What the task asks =
For this task, copy all of the data below exactly and skip the pictures.

BEGIN

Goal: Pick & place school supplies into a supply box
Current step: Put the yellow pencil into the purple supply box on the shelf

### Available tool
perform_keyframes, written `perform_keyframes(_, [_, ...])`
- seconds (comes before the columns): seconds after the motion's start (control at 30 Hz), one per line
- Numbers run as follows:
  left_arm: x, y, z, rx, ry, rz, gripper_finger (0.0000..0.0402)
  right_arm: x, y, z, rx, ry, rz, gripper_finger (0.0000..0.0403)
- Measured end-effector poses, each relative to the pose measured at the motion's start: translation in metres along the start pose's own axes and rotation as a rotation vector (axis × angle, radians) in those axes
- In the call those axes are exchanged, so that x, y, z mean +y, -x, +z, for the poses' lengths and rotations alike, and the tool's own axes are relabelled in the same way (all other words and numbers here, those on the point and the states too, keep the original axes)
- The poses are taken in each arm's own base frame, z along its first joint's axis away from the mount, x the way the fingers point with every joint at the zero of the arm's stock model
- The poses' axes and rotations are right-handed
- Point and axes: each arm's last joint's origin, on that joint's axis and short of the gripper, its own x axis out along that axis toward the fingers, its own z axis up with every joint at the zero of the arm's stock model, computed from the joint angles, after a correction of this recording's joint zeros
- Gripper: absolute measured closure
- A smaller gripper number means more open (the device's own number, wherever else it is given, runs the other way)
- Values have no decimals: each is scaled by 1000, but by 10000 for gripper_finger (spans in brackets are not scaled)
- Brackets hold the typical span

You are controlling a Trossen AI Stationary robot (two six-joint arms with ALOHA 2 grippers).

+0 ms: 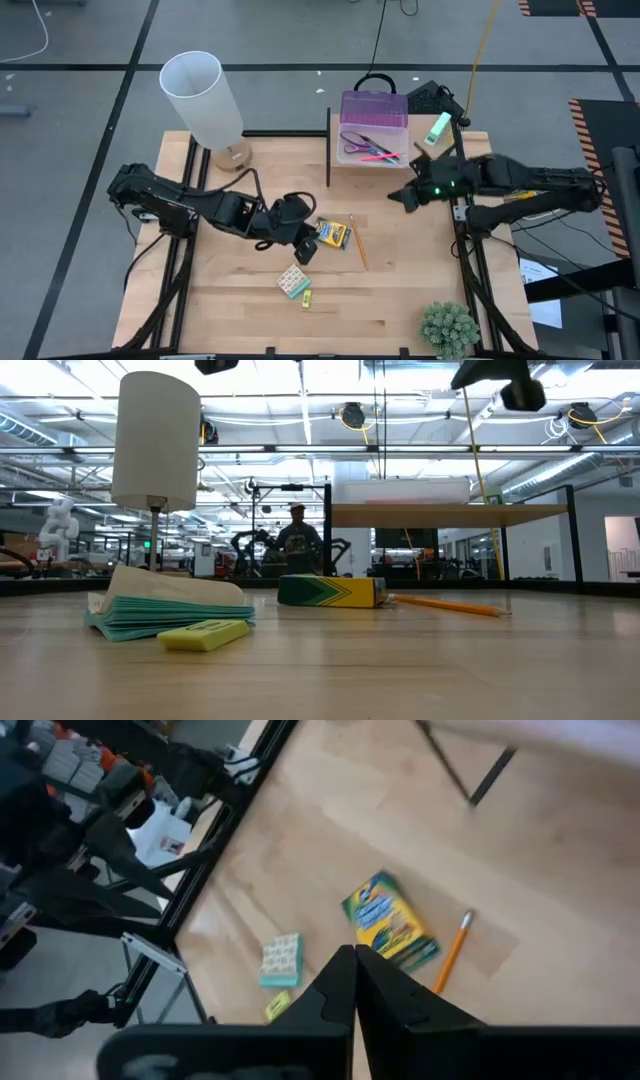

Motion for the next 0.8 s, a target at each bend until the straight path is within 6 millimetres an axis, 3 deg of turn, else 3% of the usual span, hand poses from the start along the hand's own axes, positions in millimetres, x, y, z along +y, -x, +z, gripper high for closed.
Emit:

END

Your solution =
Goal: Pick & place school supplies into a supply box
Current step: Put the yellow pencil into the purple supply box on the shelf

### Available tool
perform_keyframes, written `perform_keyframes(_, [_, ...])`
- seconds (comes before the columns): seconds after the motion's start (control at 30 Hz), one per line
- Numbers run as follows:
  left_arm: x, y, z, rx, ry, rz, gripper_finger (0.0000..0.0402)
  right_arm: x, y, z, rx, ry, rz, gripper_finger (0.0000..0.0403)
- Measured end-effector poses, each relative to the pose measured at the motion's start: translation in metres along the start pose's own axes and rotation as a rotation vector (axis × angle, radians) in those axes
- In the call those axes are exchanged, so that x, y, z mean +y, -x, +z, for the poses' lengths and rotations alike, and the tool's own axes are relabelled in the same way (all other words and numbers here, those on the point and the states too, keep the original axes)
- The poses are taken in each arm's own base frame, z along its first joint's axis away from the mount, x the way the fingers point with every joint at the zero of the arm's stock model
- The poses' axes and rotations are right-handed
- Point and axes: each arm's last joint's origin, on that joint's axis and short of the gripper, its own x axis out along that axis toward the fingers, its own z axis up with every joint at the zero of the arm's stock model, computed from the joint angles, after a correction of this recording's joint zeros
- Gripper: absolute measured closure
- A smaller gripper number means more open (the device's own number, wherever else it is given, runs the other way)
- Values have no decimals: each is scaled by 1000, but by 10000 for gripper_finger (spans in brackets are not scaled)
- Brackets hold the typical span

You are controlling a Trossen AI Stationary robot (two six-joint arms with ALOHA 2 grippers).

+0 ms: 

Motion for the next 0.8 s, a target at each bend until the straight path is within 6 millimetres an axis, 3 deg of turn, else 3% of the usual span, hand poses from the start along the hand's own axes, positions in millimetres, x, y, z along +y, -x, +z, gripper high for closed.
Emit:

The exercise is fully answered.